Gray & Carlisle Quality and price


In their book ‘Quantative Value: a practitioner’s guide to automating intelligent investment and eliminating behavioral errors’, authors Wesley Gray and Tobias Carlisle discuss some of the most popular quantitative investing screens and factors. For each model, they also present an alternative that outperforms the original model. One of the improved models is what they call ”Quality and Price”. This model is based on the same ranking method as the Magic Formula, but it uses a different quality and price factor. Gray and Carlisle got the idea to replace the factors based on 2 academic papers.

Quality

The Greenblatt Magic Formula uses return on capital (ROC) as a proxy of a stock’s relative quality.
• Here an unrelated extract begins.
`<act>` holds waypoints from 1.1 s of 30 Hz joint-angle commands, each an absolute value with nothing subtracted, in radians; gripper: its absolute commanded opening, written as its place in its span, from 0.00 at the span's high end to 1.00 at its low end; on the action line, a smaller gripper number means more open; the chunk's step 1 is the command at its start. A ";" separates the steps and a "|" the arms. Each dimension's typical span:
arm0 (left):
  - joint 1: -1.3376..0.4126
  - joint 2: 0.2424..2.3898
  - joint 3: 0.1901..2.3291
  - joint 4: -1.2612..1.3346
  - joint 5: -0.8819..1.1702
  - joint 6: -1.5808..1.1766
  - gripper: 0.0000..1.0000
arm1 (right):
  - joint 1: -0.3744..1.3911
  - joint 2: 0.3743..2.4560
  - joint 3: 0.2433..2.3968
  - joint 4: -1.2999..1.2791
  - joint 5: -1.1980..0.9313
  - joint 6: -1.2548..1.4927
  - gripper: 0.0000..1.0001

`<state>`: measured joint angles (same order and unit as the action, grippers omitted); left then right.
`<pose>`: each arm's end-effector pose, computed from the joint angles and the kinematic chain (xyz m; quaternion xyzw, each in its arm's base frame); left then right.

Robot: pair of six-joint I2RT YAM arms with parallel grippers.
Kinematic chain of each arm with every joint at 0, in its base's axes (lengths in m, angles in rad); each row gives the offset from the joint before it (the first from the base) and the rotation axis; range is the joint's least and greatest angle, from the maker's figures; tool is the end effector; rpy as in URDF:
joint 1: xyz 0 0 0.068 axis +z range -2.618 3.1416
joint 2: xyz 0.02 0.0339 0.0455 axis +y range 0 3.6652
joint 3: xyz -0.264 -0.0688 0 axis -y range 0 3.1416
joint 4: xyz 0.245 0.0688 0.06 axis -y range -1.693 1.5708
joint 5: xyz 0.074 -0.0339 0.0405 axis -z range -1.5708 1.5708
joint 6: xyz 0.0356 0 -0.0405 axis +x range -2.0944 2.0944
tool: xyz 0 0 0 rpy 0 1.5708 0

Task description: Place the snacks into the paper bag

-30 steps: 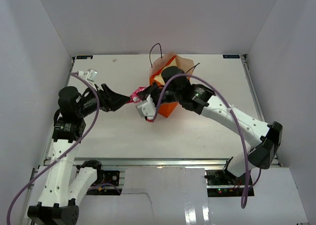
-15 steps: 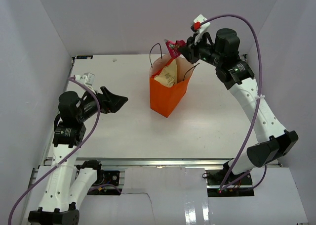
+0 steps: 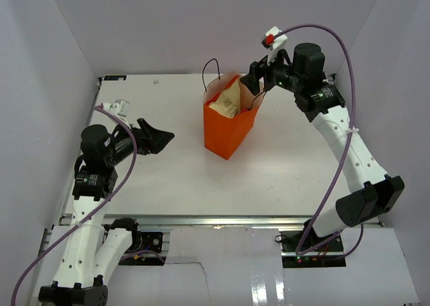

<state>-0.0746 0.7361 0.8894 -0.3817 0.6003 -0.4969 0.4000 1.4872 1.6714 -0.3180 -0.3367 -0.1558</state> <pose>0.1561 -0.0318 0.3641 0.0230 0.7700 -0.3896 0.5048 0.3035 0.1411 0.4661 -0.3097 0.6834 0.2042 0.6288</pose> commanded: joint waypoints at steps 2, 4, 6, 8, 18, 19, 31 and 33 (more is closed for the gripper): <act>-0.075 0.729 0.893 -0.374 0.583 -0.482 0.07 | 0.367 1.456 1.721 -0.305 -0.370 -0.164 0.18; -0.075 0.729 0.902 -0.383 0.571 -0.479 0.07 | 0.329 1.440 1.743 -0.317 -0.374 -0.141 0.11; -0.077 0.721 0.907 -0.391 0.539 -0.471 0.07 | 0.290 1.413 1.717 -0.327 -0.383 -0.097 0.02; -0.075 0.712 0.908 -0.403 0.494 -0.468 0.06 | 0.223 1.378 1.672 -0.341 -0.397 -0.072 0.00; -0.075 0.706 0.899 -0.405 0.327 -0.506 0.02 | 0.046 1.210 1.361 -0.426 -0.158 -0.044 0.10; -0.075 0.713 0.899 -0.405 0.325 -0.508 0.02 | 0.045 1.195 1.311 -0.425 -0.128 -0.052 0.10; -0.077 0.762 0.893 -0.391 0.324 -0.508 0.02 | 0.043 1.029 1.112 -0.391 -0.009 -0.015 0.10; -0.077 0.765 0.891 -0.387 0.325 -0.508 0.02 | 0.044 1.028 1.114 -0.387 0.029 -0.011 0.10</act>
<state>-0.0746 0.7650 0.8894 -0.4019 0.3321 -0.5091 0.0467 1.0420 1.1141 -0.4438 -0.0463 -0.0311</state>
The problem with ROC is that it’s not a very clean measure of a firm’s profitability. A firm that quickly grows its sales by spending heavily on marketing or R&D will see its short term profitability impacted. Moreover, management can implement actions to increase short term profitability while putting long-term profit growth in jeopardy. In his paper ‘The Other Side of Value: Good Growth and the Gross Profitability Premium’ Robert Novy-Marx suggested to use gross profitability, which is a much cleaner measure of a firm’s true economic profitability. Find more about this measure in our glossary.

Price

The Magic Formula uses EBIT/EV as its price measure to rank stocks. The problem with this measure is that it can vary significantly from period to period. For this reason, Nobel price winner Eugene Fama and Ken French consider book to market capitalization to be a superior metric as it varies less. This is important to keep turnover down in a value portfolio. Find more about this measure in our glossary.

Backtesting results

In their tests, the quality and price model significantly outperformed the magic formula. Between 1964 and 2011, the quality and price model showed an average yearly compound rate of 15.31% compared to 12.79% for the Magic Formula. This model also had higher volatility and worse drawdowns, but on a risk-adjusted basis it was the clear winner.